What is striking and disturbing about the other eight paintings in the exhibition, all but one of which have between two and nine figures, is how many individuals occupy a lonely world, whether because they are staring at their cell phones , stand and smoke. near a door, or sing on a temporary stage in the middle of a nearly empty parking lot. In a painting of a single individual, “Wedding Dress and Vegetables” (2019), the young woman in a counterfeit Gucci tracksuit (as evidenced by her incorrect logo) sits alone on the edge of a coffee table, mobile phone hanging in a hand, presumably about to get married. A white wedding dress, along with pink and dark magenta flowers, are spread out on a couch. While pinks and salmon reds – an auspicious color in China and often the color of a wedding dress – are predominant, the scene hardly seems festive. Liu’s paintings are full of contradictions that viewers try to untangle.

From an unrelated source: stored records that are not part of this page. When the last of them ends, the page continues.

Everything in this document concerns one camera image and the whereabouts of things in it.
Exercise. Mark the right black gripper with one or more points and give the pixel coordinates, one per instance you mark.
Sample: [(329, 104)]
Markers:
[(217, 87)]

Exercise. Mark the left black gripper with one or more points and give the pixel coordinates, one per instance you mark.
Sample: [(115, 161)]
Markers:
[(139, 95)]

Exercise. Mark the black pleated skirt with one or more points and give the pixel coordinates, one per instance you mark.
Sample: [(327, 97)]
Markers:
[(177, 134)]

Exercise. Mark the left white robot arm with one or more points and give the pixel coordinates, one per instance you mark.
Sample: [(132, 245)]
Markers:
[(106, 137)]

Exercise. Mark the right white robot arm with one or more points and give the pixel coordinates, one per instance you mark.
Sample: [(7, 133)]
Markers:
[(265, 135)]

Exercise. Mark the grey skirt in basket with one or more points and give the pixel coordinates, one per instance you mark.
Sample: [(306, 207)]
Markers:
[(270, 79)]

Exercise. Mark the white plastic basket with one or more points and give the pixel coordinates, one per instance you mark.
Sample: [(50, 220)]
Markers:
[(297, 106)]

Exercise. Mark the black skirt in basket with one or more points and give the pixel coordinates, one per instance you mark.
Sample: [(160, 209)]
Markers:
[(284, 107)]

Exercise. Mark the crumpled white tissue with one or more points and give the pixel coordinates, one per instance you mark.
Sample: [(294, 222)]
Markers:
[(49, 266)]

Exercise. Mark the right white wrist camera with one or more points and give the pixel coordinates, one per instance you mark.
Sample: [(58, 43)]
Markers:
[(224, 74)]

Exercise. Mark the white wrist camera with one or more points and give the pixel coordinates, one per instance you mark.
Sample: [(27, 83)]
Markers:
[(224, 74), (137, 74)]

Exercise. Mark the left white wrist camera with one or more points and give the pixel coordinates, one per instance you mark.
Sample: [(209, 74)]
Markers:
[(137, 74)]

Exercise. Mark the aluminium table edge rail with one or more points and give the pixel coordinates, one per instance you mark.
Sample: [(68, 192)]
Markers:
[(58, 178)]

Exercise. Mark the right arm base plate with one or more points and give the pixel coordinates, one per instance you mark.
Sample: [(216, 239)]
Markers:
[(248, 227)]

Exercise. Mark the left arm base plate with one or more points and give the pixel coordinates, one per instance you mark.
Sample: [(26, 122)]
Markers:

Liu’s subjects range in age from young children to elderly men and women. “Irredeemable Loafers” (2023) features a group of teenagers while “The Roar” (2021) shows hardworking peasants gathered in front of a wall, listening to a man with his fist raised, singing what the film tells us is a patriotic song.
Working with a heavy brush and a sure touch, Liu does something unexpected: he paints empathetic portraits of people he barely knows, who are part of distinct social groups existing in a specific geographic and economic location in which he immersed himself. The film shows that Liu rented a typical apartment in Shaanbei for two years in order to undertake these paintings. When I was in Beijing, we talked about this project and the possibility that I could accompany him on one of his trips there; he made a point of telling me that we would not go to the hotel. Even when “played by” them, as he says of a group of teenagers who never show up to be painted, even after he buys them what they want (China-produced Gucci knockoffs) , he never loses his true affection. for them. The rapport he establishes with his subjects varies. Sometimes it is stretched but it is never broken.
Liu is one of the few working artists to have picked up where Édouard Manet left off in his synthesis of form and substance. He does this by directing a scene and costume the characters, which he learned by working closely with directors, while making it look natural. Liu’s combination of independence, direct observation, impartiality and passion, along with his use of a camera and collaboration with a self-directed filmmaker, allow him to see deeper into the hierarchically divided and warring world. in which we live. His main subjects are the people whom modernization comfortably pushes aside, often with the full approval of society – individuals and classes that few Western painters have attempted to embrace.
Liu XiaodongShaanbei continues at the Lisson Gallery (504 West 24th Street, Chelsea, Manhattan) through June 10. The exhibition was organized by the gallery.